WORK INSTRUCTIONS: Would you set down each line of the data below exactly?

RECORDED DATA:

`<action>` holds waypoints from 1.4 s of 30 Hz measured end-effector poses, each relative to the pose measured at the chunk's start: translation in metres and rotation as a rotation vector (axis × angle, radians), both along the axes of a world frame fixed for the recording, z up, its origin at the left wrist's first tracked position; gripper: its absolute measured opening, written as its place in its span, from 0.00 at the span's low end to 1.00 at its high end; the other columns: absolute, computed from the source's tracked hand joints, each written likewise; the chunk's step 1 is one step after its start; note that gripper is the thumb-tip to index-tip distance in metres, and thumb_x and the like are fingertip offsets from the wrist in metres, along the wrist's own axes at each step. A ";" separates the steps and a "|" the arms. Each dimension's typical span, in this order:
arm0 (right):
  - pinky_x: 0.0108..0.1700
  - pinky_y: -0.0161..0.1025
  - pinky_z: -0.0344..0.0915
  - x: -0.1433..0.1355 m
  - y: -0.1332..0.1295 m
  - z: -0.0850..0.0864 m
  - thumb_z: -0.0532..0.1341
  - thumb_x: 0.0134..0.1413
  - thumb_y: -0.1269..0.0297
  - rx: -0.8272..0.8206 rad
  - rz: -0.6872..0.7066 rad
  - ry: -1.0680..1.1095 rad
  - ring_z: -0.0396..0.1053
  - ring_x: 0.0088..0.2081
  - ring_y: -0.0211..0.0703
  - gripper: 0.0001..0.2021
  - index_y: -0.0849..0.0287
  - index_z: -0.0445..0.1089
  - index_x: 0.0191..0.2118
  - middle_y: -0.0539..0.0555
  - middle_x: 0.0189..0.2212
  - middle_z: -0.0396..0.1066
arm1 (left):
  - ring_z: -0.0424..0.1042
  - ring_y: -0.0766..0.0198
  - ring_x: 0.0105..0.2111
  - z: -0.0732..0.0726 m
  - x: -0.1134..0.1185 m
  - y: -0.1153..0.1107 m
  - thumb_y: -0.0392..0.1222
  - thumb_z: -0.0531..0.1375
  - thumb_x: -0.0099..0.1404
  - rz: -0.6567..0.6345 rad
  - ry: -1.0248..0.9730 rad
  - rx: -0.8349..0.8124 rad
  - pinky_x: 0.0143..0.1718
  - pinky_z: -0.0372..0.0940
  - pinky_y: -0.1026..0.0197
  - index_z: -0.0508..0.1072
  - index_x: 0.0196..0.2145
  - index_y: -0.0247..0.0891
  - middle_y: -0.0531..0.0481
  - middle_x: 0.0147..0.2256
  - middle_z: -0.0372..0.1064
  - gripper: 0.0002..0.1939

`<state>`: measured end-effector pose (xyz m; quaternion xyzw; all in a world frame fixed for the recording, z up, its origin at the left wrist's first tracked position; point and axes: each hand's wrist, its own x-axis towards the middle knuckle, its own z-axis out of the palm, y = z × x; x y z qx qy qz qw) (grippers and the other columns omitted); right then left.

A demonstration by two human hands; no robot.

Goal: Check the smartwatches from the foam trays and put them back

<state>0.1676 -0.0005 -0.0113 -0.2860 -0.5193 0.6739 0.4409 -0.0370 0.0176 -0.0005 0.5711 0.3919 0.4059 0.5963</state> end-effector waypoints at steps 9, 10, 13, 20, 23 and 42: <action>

TASK SOLUTION:
`<action>` holds waypoints from 1.4 s of 30 Hz measured end-effector poses, each relative to the pose measured at the chunk's start: translation in metres and rotation as a rotation vector (axis × angle, radians), both along the axes of a world frame fixed for the recording, z up, its origin at the left wrist's first tracked position; gripper: its absolute measured opening, written as its place in its span, from 0.00 at the span's low end to 1.00 at its high end; the other columns: absolute, computed from the source's tracked hand joints, each written likewise; the chunk's step 1 is one step after its start; note that gripper is the thumb-tip to index-tip distance in metres, and thumb_x and the like are fingertip offsets from the wrist in metres, along the wrist's own axes at each step. A ";" separates the steps and a "|" the arms. Each dimension's typical span, in this order:
arm0 (right):
  - pinky_x: 0.0108..0.1700
  - pinky_y: -0.0161..0.1025
  - pinky_z: -0.0344..0.0915
  - x: -0.1433..0.1355 m
  - y: -0.1332..0.1295 m
  - z: -0.0850..0.0864 m
  - thumb_z: -0.0532..0.1341
  - thumb_x: 0.0134..0.1413
  - thumb_y: -0.1269..0.0297
  - rx: -0.8272..0.8206 rad
  - rz: -0.6872..0.7066 rad
  - ry: -1.0680..1.1095 rad
  - ring_z: -0.0396..0.1053
  - ring_x: 0.0088..0.2081
  - ring_y: -0.0211..0.0703
  - gripper: 0.0001..0.2021
  - index_y: -0.0849..0.0287
  - index_z: -0.0445..0.1089
  - index_x: 0.0191..0.2118
  - middle_y: -0.0539..0.0555
  - middle_x: 0.0189..0.2212
  - middle_z: -0.0396..0.1066
arm1 (left):
  - ring_z: -0.0424..0.1042
  - ring_y: -0.0766..0.0198
  - ring_x: 0.0105..0.2111
  - z: -0.0732..0.0726 m
  - x: -0.1134..0.1185 m
  - y: -0.1153..0.1107 m
  - thumb_y: -0.0392..0.1222
  - thumb_z: -0.0531..0.1375
  - thumb_x: -0.0099..0.1404
  - rz: -0.6567..0.6345 rad
  - ry: -1.0248..0.9730 rad
  - rx: -0.8349..0.8124 rad
  - pinky_x: 0.0143..0.1718
  - pinky_z: -0.0372..0.0940
  - pinky_y: -0.1026..0.0197
  - index_z: -0.0508..0.1072
  - index_x: 0.0196..0.2145
  - index_y: -0.0247..0.0891
  - middle_y: -0.0531..0.0481
  - middle_x: 0.0147..0.2256
  - middle_z: -0.0372..0.1064
  - gripper: 0.0002..0.1939

`<state>`: measured end-effector pose (xyz m; quaternion xyzw; all in a world frame fixed for the recording, z up, its origin at the left wrist's first tracked position; point and axes: each hand's wrist, its own x-axis towards the middle knuckle, its own z-axis out of the palm, y = z × x; x y z qx qy qz qw) (grippers and the other columns omitted); right then left.

A demonstration by two human hands; no robot.

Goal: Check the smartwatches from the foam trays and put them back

<state>0.1676 -0.0005 -0.0113 -0.2860 -0.5193 0.6739 0.4409 -0.0370 0.0176 -0.0005 0.5711 0.3919 0.4059 0.5963</state> end-effector waypoints at steps 9, 10, 13, 20, 23 and 42: <action>

The output given here is complete.